Problem statement: Locate the word "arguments" in the material, then show every line that holds it.

Data under study:
____

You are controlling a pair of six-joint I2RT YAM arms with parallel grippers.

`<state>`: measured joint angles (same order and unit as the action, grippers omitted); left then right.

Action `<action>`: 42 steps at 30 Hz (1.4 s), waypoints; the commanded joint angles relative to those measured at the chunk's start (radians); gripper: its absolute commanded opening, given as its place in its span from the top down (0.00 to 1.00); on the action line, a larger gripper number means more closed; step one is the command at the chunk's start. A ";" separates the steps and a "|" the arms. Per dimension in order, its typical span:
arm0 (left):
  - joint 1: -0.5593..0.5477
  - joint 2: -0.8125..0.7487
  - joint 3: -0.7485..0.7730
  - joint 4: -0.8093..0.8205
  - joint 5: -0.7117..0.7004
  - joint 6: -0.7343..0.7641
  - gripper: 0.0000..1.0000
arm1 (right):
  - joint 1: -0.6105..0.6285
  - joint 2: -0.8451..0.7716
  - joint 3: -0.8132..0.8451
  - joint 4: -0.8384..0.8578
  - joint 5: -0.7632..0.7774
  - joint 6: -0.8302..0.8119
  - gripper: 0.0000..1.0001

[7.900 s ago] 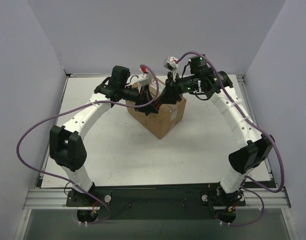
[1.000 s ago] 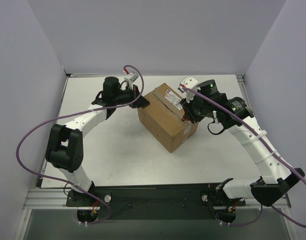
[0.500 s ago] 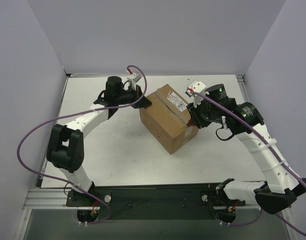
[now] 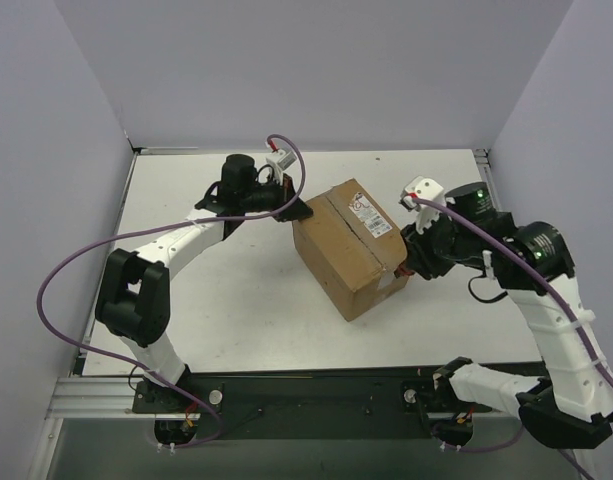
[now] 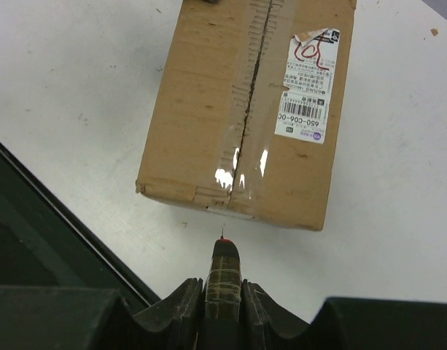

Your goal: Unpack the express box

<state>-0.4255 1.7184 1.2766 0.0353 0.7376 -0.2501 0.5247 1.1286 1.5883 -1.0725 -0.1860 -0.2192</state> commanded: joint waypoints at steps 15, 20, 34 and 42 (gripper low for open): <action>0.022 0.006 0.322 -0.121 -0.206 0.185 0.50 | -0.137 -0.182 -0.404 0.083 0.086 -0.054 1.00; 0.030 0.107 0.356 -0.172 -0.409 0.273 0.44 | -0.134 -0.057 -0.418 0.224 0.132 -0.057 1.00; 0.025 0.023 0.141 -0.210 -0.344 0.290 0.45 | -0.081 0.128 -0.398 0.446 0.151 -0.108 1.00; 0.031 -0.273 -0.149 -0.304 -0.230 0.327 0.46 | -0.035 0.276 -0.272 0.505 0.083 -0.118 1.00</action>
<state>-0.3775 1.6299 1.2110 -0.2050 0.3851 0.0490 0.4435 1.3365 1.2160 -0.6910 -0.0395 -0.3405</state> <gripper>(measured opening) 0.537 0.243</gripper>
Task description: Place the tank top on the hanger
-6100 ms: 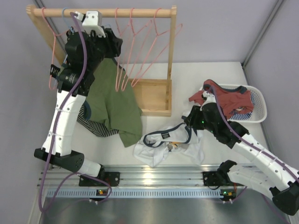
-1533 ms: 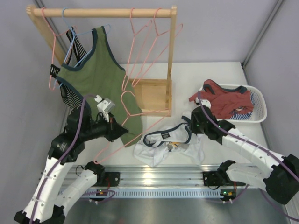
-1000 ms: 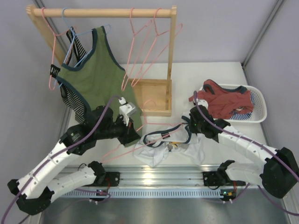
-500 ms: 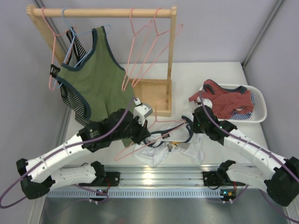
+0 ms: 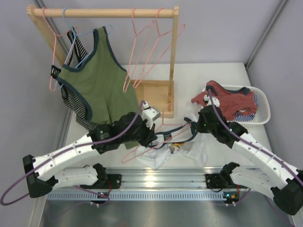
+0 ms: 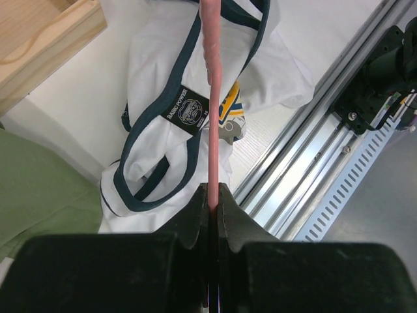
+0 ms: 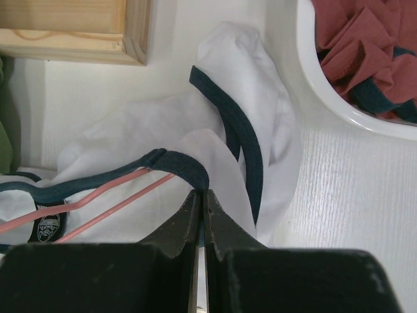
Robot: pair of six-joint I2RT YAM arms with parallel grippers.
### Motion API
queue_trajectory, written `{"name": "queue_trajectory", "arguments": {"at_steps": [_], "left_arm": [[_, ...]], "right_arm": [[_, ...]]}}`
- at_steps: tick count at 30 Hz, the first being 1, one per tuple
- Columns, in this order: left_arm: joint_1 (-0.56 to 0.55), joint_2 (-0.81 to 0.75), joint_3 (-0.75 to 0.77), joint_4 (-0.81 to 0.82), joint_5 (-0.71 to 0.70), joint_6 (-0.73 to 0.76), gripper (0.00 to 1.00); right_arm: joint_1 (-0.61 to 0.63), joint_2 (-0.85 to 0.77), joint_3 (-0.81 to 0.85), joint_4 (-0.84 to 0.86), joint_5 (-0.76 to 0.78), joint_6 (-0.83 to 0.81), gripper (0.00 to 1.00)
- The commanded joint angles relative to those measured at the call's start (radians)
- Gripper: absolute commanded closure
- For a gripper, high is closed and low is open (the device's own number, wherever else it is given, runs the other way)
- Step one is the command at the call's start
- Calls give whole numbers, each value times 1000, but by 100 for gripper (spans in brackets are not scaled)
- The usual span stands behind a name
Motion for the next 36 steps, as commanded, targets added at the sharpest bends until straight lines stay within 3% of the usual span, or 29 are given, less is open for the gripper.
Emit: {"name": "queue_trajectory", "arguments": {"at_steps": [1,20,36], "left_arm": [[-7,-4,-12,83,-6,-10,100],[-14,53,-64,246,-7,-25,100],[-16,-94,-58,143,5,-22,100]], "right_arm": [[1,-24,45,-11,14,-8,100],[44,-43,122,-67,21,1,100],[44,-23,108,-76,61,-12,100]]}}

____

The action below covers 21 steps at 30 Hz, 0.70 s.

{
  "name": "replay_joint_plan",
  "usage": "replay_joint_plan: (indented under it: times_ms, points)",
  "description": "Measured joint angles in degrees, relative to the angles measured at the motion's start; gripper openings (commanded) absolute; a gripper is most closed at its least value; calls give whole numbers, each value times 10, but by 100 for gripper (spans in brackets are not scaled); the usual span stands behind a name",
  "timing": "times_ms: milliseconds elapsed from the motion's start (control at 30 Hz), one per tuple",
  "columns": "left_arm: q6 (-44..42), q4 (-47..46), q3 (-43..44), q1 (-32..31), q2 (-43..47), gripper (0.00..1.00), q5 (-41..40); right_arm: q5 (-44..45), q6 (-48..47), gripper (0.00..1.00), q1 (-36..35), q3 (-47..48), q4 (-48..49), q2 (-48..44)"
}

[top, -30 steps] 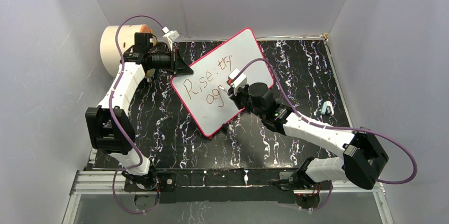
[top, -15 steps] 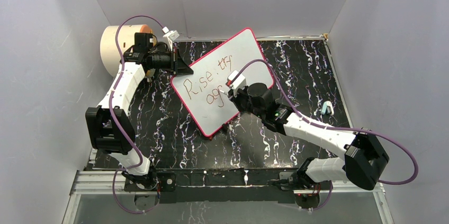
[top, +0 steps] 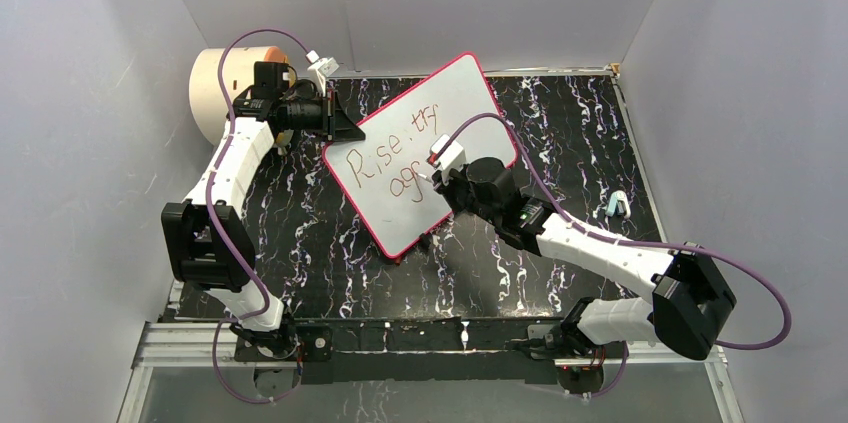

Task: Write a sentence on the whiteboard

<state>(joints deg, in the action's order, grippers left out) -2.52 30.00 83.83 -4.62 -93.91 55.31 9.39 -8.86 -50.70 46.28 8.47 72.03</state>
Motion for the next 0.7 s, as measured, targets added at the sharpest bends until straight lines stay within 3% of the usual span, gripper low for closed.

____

Written reply:
queue_trajectory, written `{"name": "queue_trajectory", "arguments": {"at_steps": [_], "left_arm": [[_, ...]], "right_arm": [[_, ...]]}}`
Emit: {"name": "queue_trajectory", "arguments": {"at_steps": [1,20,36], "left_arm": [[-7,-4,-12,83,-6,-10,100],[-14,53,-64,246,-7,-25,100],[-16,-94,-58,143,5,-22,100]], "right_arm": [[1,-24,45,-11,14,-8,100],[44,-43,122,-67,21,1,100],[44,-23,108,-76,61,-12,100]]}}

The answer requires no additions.